Omroep Zeeland was founded on 13 July 1988 after being in the pipeline since 1965. It launched its radio broadcasts on 1 January 1990. Its building, located in Oost-Souburg, served until 1996 as municipality seat of Oost- en West-Souburg. Omroep Zeeland launched its television broadcasts on 1 October 1997. In 2000, after it filmed riots by football supporters of the Dutch national team in Middelburg, Omroep Zeeland surrendered its film material under severe pressure to the Dutch police.

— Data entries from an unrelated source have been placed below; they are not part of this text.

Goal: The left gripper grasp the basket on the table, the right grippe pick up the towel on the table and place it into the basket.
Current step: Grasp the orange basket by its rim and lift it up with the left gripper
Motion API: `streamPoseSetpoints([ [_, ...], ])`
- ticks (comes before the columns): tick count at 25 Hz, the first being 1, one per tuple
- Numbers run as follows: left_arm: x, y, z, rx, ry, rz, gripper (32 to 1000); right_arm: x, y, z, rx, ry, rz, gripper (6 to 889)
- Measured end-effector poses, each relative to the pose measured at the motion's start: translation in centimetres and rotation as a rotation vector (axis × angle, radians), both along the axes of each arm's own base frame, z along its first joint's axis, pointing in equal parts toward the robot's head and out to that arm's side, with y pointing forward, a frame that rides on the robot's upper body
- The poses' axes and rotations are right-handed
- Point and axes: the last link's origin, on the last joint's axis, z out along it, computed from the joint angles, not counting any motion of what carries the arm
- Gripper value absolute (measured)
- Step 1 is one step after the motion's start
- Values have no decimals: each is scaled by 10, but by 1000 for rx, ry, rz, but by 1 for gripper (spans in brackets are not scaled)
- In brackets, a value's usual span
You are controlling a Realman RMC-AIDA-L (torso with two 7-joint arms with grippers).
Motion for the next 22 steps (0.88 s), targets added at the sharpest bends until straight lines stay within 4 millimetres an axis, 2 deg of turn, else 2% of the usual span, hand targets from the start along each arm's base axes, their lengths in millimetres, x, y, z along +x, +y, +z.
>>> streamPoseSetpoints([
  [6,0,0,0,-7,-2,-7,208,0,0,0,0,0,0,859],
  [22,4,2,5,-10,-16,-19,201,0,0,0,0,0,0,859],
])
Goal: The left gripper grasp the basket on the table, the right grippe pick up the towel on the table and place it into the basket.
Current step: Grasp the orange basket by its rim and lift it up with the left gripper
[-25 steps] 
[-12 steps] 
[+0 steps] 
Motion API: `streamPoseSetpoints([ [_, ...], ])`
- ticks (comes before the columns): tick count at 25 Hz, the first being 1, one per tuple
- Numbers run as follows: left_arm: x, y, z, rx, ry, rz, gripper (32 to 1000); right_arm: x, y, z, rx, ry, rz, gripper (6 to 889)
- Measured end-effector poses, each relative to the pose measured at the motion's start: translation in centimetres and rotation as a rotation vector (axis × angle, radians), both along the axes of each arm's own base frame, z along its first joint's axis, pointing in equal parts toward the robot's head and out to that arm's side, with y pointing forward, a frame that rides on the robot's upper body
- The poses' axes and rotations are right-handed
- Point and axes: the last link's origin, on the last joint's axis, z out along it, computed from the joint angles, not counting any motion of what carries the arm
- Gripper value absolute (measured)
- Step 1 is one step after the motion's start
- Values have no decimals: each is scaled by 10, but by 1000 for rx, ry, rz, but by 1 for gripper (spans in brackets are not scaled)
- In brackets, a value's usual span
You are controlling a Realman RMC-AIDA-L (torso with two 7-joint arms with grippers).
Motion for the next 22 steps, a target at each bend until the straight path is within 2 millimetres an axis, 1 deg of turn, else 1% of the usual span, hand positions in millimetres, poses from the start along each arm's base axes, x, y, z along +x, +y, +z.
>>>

In 2007, Flip Feij retired as founding director and chief editor and was replaced by Monique Schoonen and Edwin Laar in his respective positions. A plan to move to Vlissingen's historic Timmerfabriek was dropped in 2012. In March 2012, the website of Omroep Zeeland was contaminated with a Trojan malware for about an hour and blocked by Google for about 12 hours. The virus was reported to be a variant of Zeus malware that may have entered through an advertiser. Over 2012, the average daily reach was 25% for its television broadcasts and 15% for its radio station. In 2013, it partnered with the Provinciale Zeeuwse Courant, especially in the domain of internet reporting.

Budget cuts in the 2010s largely affected the organization. Since 2016, Omroep Zeeland TV can be received in HD resolution via cable networks. In 2017, the Staatkundig Gereformeerde Partij was upset over Omroep Zeeland's annual report that contained, according to SGP, profanity in Zeelandic in its title. Also in 2017, Omroep Zeeland's TV channel was again found to be more popular than its radio channel. Exposure rate for the radio was 14%, just 1 point percent down since 2012. In 2019, Omroep Zeeland's satellite broadcast was ceased due to high costs. In the late 2010s, a drunken editor was fired after groping two female colleagues at an employee party.

In May 2024, it was announced that Omroep Zeeland would be moving after 35 years in Oost-Souburg. The broadcaster is moving to a new building on Prins Hendrikweg in Vlissingen, next to the Keersluisbrug. The plan is for this to happen in 2026. According to director Mike Ackermans, the move is necessary to be able to continue operating as a modern media company in the future.